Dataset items
==================================================

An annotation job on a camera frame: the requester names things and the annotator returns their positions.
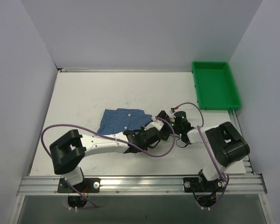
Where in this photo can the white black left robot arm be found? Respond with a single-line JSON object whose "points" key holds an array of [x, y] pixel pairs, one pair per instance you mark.
{"points": [[72, 147]]}

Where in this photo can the aluminium front frame rail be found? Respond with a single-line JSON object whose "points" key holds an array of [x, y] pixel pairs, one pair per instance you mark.
{"points": [[139, 185]]}

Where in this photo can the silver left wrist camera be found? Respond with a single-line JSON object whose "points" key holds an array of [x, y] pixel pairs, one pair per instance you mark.
{"points": [[155, 124]]}

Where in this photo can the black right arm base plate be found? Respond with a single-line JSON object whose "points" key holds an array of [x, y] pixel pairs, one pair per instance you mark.
{"points": [[197, 185]]}

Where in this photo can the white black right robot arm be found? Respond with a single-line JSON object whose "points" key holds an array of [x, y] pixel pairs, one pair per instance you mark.
{"points": [[224, 144]]}

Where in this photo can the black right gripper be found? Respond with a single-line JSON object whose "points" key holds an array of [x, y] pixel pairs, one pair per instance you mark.
{"points": [[178, 117]]}

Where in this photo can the green plastic bin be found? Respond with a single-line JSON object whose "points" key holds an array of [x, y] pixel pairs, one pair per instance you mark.
{"points": [[215, 86]]}

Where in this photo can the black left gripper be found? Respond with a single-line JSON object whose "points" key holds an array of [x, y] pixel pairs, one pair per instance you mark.
{"points": [[165, 130]]}

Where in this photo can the blue checkered long sleeve shirt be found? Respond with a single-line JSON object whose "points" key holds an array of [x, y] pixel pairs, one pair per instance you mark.
{"points": [[120, 120]]}

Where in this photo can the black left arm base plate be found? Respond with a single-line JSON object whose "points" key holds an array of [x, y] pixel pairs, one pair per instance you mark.
{"points": [[89, 185]]}

==================================================

### [What you are asked to do]
Leave out the pictures and retype the rest of the entries exactly.

### [Solved exercise]
An annotation job on a camera frame: the requester names things and the annotator returns their positions.
Where in this photo can the white black left robot arm be found? Respond with a single-line JSON object whose "points" key holds an array of [x, y] pixel pairs, one pair per instance you mark.
{"points": [[72, 147]]}

Where in this photo can the aluminium front frame rail be found? Respond with a single-line JSON object whose "points" key holds an array of [x, y] pixel pairs, one pair per instance you mark.
{"points": [[139, 185]]}

Where in this photo can the silver left wrist camera be found? Respond with a single-line JSON object whose "points" key holds an array of [x, y] pixel pairs, one pair per instance you mark.
{"points": [[155, 124]]}

Where in this photo can the black right arm base plate be found? Respond with a single-line JSON object whose "points" key holds an array of [x, y] pixel pairs, one pair per instance you mark.
{"points": [[197, 185]]}

Where in this photo can the white black right robot arm be found? Respond with a single-line JSON object whose "points" key holds an array of [x, y] pixel pairs, one pair per instance you mark.
{"points": [[224, 144]]}

Where in this photo can the black right gripper be found? Respond with a single-line JSON object whose "points" key holds an array of [x, y] pixel pairs, one pair per instance you mark.
{"points": [[178, 117]]}

Where in this photo can the green plastic bin be found? Respond with a single-line JSON object whose "points" key holds an array of [x, y] pixel pairs, one pair per instance you mark.
{"points": [[215, 86]]}

Where in this photo can the black left gripper be found? Respond with a single-line JSON object whose "points" key holds an array of [x, y] pixel pairs, one pair per instance you mark.
{"points": [[165, 130]]}

Where in this photo can the blue checkered long sleeve shirt be found? Respond with a single-line JSON object whose "points" key holds an array of [x, y] pixel pairs, one pair per instance you mark.
{"points": [[120, 120]]}

Where in this photo can the black left arm base plate be found? Respond with a single-line JSON object whose "points" key holds an array of [x, y] pixel pairs, one pair per instance you mark.
{"points": [[89, 185]]}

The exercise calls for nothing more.